Hermione mektubu Ginny'ye bıraktı ve Ron'un yanına yerleşti. Harry'ye kaçamak bir bakış attığında düşüncelere dalmış olduğunu gördü. Acaba bu savaş bitince yine birlikte olacaklar mıydı? Yoksa Harry başka birini sever miydi? Onu severken böyle ayrı durmak o kadar zordu ki.... Çok zor.... Birkaç gün önce onun omzundaydı peki şimdi? Ona dokunmaya cesaret edemiyordu. Harry de aynı şekilde ona fazla temasta bulunmuyordu.

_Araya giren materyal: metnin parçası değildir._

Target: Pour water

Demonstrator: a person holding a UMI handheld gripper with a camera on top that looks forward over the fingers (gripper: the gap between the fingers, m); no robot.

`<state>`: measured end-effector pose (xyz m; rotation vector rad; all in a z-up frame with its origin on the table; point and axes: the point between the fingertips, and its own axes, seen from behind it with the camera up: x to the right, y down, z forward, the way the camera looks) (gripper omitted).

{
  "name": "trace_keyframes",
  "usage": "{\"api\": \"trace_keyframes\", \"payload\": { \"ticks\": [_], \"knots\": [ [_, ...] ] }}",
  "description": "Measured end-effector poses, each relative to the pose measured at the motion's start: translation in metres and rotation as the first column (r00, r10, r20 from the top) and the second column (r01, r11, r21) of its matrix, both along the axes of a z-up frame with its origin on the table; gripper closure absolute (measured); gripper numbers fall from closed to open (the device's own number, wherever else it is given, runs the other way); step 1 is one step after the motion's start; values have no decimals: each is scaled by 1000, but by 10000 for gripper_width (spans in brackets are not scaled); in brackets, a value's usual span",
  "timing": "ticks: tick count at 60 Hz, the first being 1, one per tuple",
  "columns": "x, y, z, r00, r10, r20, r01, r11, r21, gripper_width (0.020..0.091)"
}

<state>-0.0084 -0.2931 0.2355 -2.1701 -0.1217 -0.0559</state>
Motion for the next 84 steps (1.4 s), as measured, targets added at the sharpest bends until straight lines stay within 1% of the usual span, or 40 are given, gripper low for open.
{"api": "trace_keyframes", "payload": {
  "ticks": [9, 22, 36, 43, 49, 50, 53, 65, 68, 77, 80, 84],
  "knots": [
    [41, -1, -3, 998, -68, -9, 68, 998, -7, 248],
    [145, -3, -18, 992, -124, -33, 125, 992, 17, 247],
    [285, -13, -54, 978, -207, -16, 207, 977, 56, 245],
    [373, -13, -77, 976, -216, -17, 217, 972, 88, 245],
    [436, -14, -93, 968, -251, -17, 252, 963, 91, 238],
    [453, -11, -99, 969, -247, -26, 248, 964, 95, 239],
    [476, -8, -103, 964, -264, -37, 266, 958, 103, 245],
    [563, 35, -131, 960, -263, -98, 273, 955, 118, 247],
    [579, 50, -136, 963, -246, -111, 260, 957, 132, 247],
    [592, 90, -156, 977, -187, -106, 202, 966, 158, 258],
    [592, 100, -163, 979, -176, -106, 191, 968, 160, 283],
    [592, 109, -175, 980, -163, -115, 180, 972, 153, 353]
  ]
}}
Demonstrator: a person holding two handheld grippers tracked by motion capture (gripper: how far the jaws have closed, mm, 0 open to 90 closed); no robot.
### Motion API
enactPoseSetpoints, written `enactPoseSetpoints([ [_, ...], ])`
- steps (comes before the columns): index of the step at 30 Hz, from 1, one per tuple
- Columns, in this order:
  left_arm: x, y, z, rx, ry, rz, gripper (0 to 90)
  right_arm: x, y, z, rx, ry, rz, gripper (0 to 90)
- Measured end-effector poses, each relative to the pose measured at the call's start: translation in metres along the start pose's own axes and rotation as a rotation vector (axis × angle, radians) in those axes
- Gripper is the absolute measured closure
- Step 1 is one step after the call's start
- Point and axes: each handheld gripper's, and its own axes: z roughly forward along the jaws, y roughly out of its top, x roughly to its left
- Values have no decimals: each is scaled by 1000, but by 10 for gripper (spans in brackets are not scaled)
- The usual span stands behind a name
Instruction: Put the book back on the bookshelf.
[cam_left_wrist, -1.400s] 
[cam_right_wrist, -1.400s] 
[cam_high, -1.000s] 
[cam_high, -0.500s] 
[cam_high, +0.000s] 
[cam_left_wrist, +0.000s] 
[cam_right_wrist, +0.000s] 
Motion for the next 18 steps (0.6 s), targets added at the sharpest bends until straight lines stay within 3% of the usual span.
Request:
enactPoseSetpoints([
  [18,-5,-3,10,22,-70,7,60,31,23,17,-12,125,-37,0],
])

Acaba sevgili olmasalardı daha mı güzel olurdu herşey? En azından ona sarılırdı... Kokusunu içine çekerdi... Şimdi onu böyle uzaktan izliyordu. Ama hayır! Onunla geçirdiği şu birkaç ay bir rüya gibiydi... Geçmişlerindeki güzel bir kaç anı... Şuan korktuğu tek şey Harry'nin başka birine aşık olmasıydı.... Çünkü onları o zaman gerçekten ayrılırlardı. Onların ilişkisi bu birkaç söze asla bakmazdı... Harry hala onu sevdiği sürece Hermione onun yanında olacaktı.....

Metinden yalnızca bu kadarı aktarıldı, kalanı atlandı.